» WHAT TO PRODUCE:
Without changing a thing, reproduce the entire listing and leave out its pictures.

START STORED DATA

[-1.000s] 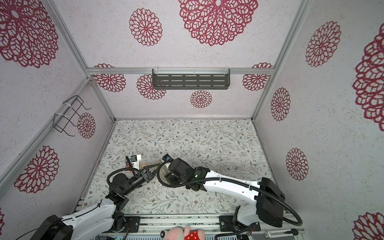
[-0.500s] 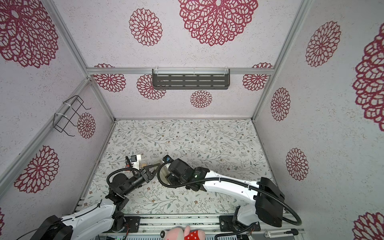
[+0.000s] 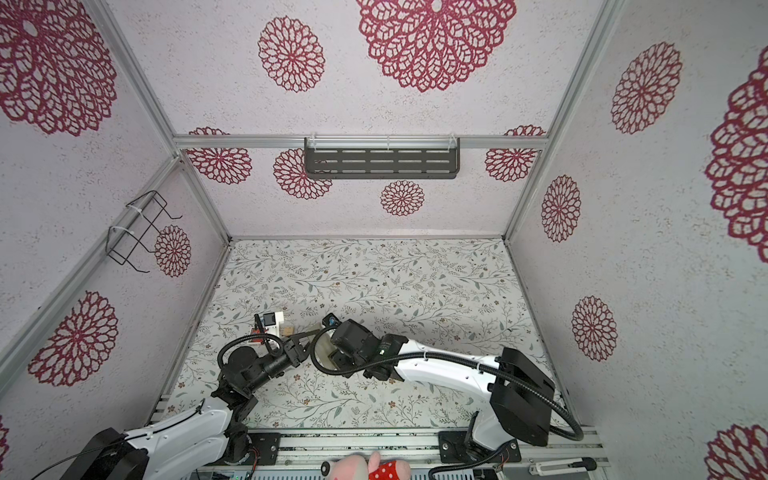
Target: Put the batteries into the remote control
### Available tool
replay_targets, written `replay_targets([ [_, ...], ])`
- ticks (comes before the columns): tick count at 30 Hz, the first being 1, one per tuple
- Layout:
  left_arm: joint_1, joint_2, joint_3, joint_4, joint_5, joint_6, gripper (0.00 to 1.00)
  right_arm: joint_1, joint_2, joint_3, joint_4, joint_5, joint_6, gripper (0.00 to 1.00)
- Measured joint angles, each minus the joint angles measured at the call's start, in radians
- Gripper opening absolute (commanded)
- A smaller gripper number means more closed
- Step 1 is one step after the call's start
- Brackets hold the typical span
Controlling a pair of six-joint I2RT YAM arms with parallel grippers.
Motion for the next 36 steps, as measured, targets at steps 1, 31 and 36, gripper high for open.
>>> replay_targets([
  [1,0.0,0.0,0.0,0.0,-0.001,0.002,0.0,0.0,0.001,0.002,-0.002,0.0,0.0,0.59],
  [31,-0.002,-0.079,0.048,-0.087,-0.106,-0.03,0.0,-0.002,-0.018,-0.047,0.222,-0.029,0.002,0.81],
  [36,-0.002,-0.079,0.048,-0.087,-0.11,-0.039,0.0,-0.002,0.012,-0.047,0.243,-0.029,0.001,0.78],
])
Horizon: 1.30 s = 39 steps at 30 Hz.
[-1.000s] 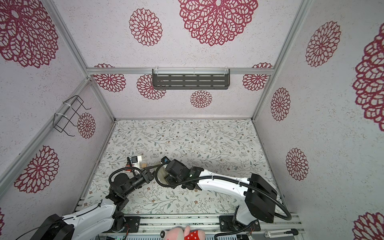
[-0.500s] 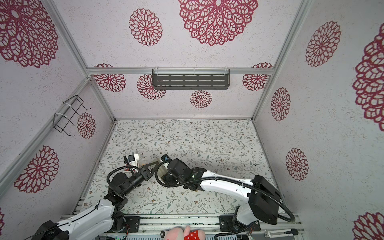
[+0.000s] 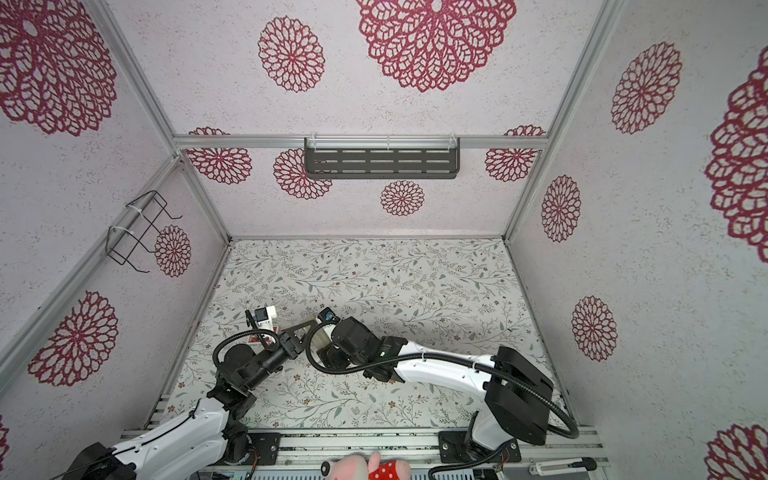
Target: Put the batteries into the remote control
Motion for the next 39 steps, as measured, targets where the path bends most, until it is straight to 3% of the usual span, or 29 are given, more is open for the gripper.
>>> replay_targets([
  [6,-0.001,0.001,0.0,0.0,-0.007,-0.005,0.0,0.002,0.013,-0.011,0.028,0.001,0.0,0.67],
  [20,-0.001,0.025,0.0,0.002,-0.006,-0.015,0.02,0.009,0.014,-0.029,0.047,-0.003,-0.008,0.3],
  [27,-0.001,0.021,0.002,-0.001,0.009,-0.006,0.54,0.004,0.005,-0.047,0.05,0.001,-0.01,0.21],
  [29,-0.002,0.006,0.01,-0.013,0.024,0.006,0.63,-0.008,-0.008,-0.063,0.047,-0.001,-0.01,0.2],
  [33,-0.003,-0.048,0.042,-0.055,0.058,0.042,0.75,-0.051,-0.066,-0.102,0.047,-0.021,-0.009,0.19],
  [39,-0.003,-0.114,0.063,-0.071,0.136,0.085,0.8,-0.114,-0.195,-0.143,0.078,-0.095,-0.01,0.2],
])
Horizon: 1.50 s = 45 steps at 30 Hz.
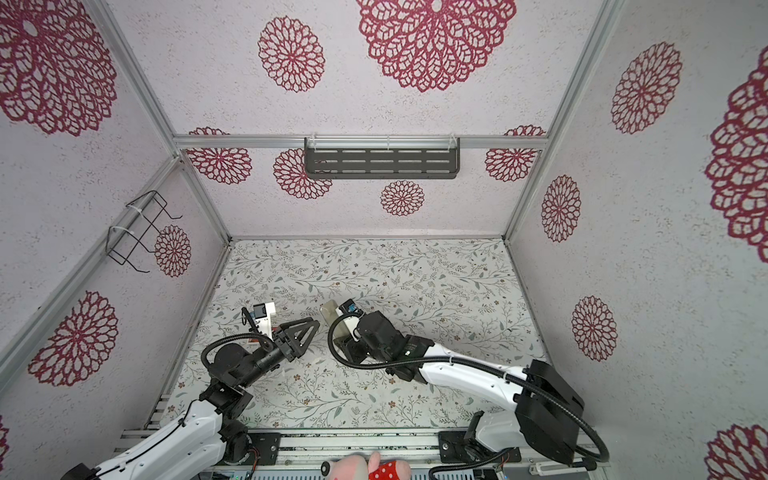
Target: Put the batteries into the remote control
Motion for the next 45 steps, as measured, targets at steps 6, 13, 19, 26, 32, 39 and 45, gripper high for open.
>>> replay_targets([
  [6,-0.003,-0.003,0.003,0.023,0.09,0.008,0.83,-0.048,-0.089,-0.027,0.03,-0.14,-0.001,0.2],
  [13,-0.035,0.031,0.07,0.07,0.168,0.011,0.87,-0.068,-0.14,-0.085,0.097,-0.309,0.001,0.2],
  [19,-0.075,0.086,0.106,0.104,0.203,0.024,0.88,-0.09,-0.166,-0.126,0.156,-0.421,0.009,0.2],
  [26,-0.108,0.142,0.133,0.127,0.226,0.032,0.87,-0.093,-0.172,-0.165,0.25,-0.499,0.038,0.2],
  [32,-0.113,0.183,0.135,0.192,0.233,0.023,0.74,-0.103,-0.172,-0.192,0.317,-0.547,0.066,0.2],
  [39,-0.112,0.216,0.135,0.248,0.252,-0.008,0.58,-0.114,-0.174,-0.21,0.385,-0.607,0.099,0.2],
  [45,-0.113,0.222,0.135,0.284,0.273,-0.026,0.7,-0.132,-0.18,-0.226,0.428,-0.645,0.131,0.2],
])
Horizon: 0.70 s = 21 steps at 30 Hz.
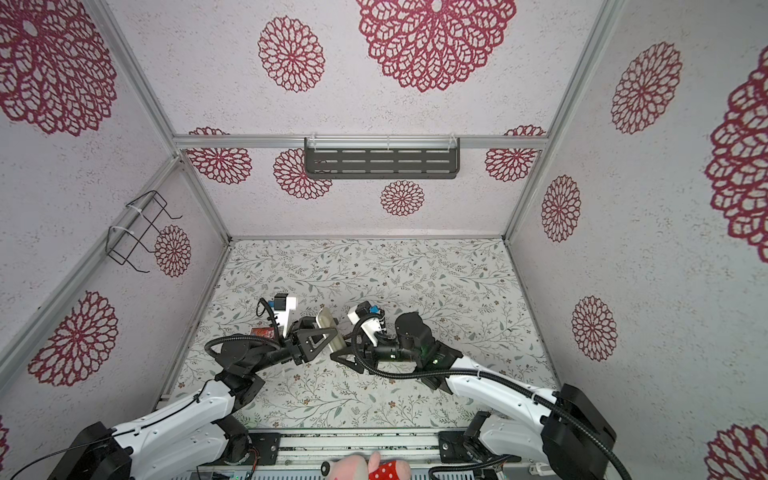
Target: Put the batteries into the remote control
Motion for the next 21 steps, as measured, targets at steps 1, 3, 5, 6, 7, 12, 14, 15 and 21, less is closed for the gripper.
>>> replay_targets([
  [1,0.0,0.0,0.0,0.004,0.003,-0.002,0.71,-0.003,-0.001,-0.004,0.009,-0.004,0.004,0.2],
  [3,-0.001,0.0,0.0,0.008,0.007,-0.006,0.72,-0.01,-0.004,-0.01,0.017,-0.011,0.011,0.2],
  [5,-0.002,0.0,0.0,0.011,0.009,-0.008,0.71,-0.018,-0.005,-0.018,0.036,-0.023,0.02,0.2],
  [6,-0.002,0.0,0.0,0.013,0.01,-0.01,0.7,-0.021,-0.006,-0.021,0.041,-0.028,0.025,0.2],
  [7,-0.002,0.002,0.0,0.014,0.01,-0.01,0.69,-0.024,-0.006,-0.025,0.05,-0.033,0.028,0.2],
  [12,-0.006,0.019,0.0,0.026,0.011,-0.012,0.65,-0.034,-0.007,-0.036,0.076,-0.055,0.046,0.2],
  [14,-0.008,0.027,0.0,0.033,0.012,-0.012,0.63,-0.035,-0.007,-0.036,0.077,-0.059,0.054,0.2],
  [15,-0.008,0.031,0.0,0.035,0.012,-0.011,0.62,-0.036,-0.007,-0.036,0.077,-0.061,0.055,0.2],
  [21,-0.011,0.051,0.0,0.053,0.019,-0.008,0.52,-0.039,-0.007,-0.038,0.085,-0.075,0.071,0.21],
])
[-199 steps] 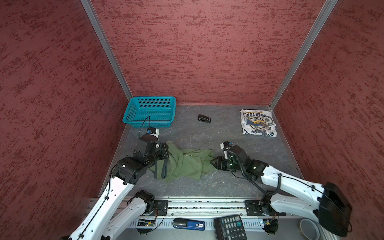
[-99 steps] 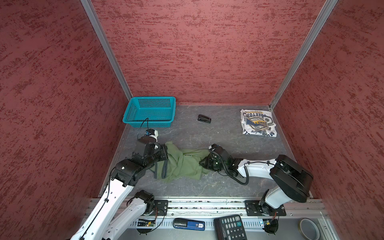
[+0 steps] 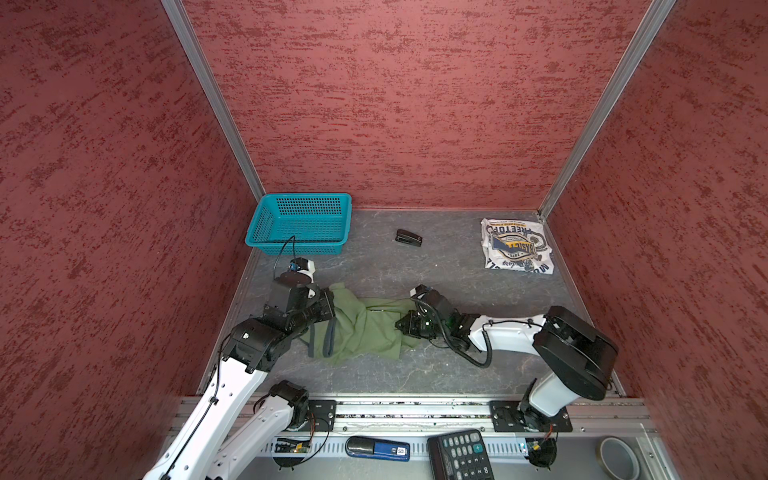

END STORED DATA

» WRITTEN ANSWER:
[-1.000s] 
[-0.500s] 
[+0.000s] 
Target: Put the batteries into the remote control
### Available tool
replay_targets, written `replay_targets([ [_, ...], ])`
- ticks (comes before the columns): tick count at 30 Hz, the first being 1, one per tuple
- Layout:
  left_arm: joint_1, joint_2, joint_3, joint_4, joint_5, joint_6, gripper (0.00 to 1.00)
  right_arm: joint_1, joint_2, joint_3, joint_4, joint_5, joint_6, gripper (0.00 to 1.00)
- Measured joint angles, each minus the joint angles measured at the call's start, in radians
- Gripper opening absolute (commanded)
- A smaller gripper number means more closed
- Step 1 is one step after the call's start
- Brackets hold the typical span
Controlling a pair of six-joint I2RT YAM arms with parallel grippers.
Motion for the next 36 steps, as measured, targets at steps 1, 31 and 36, gripper high for open.
>>> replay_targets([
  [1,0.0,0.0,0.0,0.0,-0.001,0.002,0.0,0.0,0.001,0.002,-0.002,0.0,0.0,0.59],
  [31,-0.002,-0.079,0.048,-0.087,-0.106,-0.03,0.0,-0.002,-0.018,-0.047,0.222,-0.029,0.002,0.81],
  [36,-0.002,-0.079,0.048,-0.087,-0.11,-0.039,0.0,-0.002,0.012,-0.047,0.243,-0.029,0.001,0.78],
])
Horizon: 1.30 s = 39 steps at 30 Hz.
[-1.000s] 
[-0.500s] 
[+0.000s] 
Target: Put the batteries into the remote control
Motion for the next 39 steps, as measured, targets where the path bends most, until it is straight to 3% of the usual span, or 29 are given, more is open for the gripper.
>>> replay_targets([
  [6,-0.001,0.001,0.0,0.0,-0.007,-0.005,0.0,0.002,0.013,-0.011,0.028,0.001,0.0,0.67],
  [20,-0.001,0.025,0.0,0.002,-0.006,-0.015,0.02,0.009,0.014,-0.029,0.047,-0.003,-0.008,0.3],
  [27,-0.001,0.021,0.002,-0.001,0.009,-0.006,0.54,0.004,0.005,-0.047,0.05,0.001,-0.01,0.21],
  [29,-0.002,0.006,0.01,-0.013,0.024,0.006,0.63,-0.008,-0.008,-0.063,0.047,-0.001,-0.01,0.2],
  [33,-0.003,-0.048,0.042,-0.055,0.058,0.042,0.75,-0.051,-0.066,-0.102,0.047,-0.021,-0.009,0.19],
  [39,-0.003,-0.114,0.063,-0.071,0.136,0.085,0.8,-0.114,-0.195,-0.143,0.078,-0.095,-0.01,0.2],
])
Horizon: 1.50 s = 45 steps at 30 Hz.
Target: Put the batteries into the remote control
Motion for the next 45 steps, as measured, targets at steps 6, 13, 19, 26, 32, 39 and 45, gripper high for open.
>>> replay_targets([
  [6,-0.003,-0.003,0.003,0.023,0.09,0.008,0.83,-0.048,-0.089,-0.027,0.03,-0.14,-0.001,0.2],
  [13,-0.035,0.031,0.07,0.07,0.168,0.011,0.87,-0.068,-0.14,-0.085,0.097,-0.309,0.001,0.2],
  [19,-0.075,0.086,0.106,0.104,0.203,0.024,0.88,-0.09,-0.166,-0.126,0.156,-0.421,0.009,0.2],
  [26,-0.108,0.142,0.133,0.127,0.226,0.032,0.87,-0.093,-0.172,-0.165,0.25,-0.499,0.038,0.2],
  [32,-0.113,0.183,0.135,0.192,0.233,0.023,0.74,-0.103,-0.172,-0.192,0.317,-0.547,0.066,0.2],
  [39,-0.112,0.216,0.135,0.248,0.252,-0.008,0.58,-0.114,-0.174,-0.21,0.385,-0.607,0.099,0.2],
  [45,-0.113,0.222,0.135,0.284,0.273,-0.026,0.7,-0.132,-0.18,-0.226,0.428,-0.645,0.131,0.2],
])
Horizon: 0.70 s = 21 steps at 30 Hz.
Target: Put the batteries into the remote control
Motion for the next 21 steps, as measured, targets at steps 1, 3, 5, 6, 7, 12, 14, 15 and 21, less is closed for the gripper.
>>> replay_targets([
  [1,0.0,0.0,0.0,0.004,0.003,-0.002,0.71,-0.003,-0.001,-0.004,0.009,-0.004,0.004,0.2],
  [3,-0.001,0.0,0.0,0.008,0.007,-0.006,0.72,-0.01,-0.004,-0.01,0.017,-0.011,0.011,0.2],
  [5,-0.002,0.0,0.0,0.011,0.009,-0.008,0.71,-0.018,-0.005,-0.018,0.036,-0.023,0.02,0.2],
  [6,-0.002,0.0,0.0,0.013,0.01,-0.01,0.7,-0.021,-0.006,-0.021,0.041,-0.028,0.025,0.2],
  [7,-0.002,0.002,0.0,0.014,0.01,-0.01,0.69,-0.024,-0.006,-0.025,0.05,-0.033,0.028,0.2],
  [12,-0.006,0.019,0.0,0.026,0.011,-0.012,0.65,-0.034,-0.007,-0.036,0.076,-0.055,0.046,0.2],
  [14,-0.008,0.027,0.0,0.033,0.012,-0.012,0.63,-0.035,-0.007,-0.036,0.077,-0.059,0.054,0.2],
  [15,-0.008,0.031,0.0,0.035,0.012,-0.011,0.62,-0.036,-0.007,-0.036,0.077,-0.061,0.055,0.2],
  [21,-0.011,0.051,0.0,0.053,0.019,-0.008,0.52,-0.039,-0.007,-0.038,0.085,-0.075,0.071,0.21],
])
[-199 steps] 
[-99 steps] 
[+0 steps] 

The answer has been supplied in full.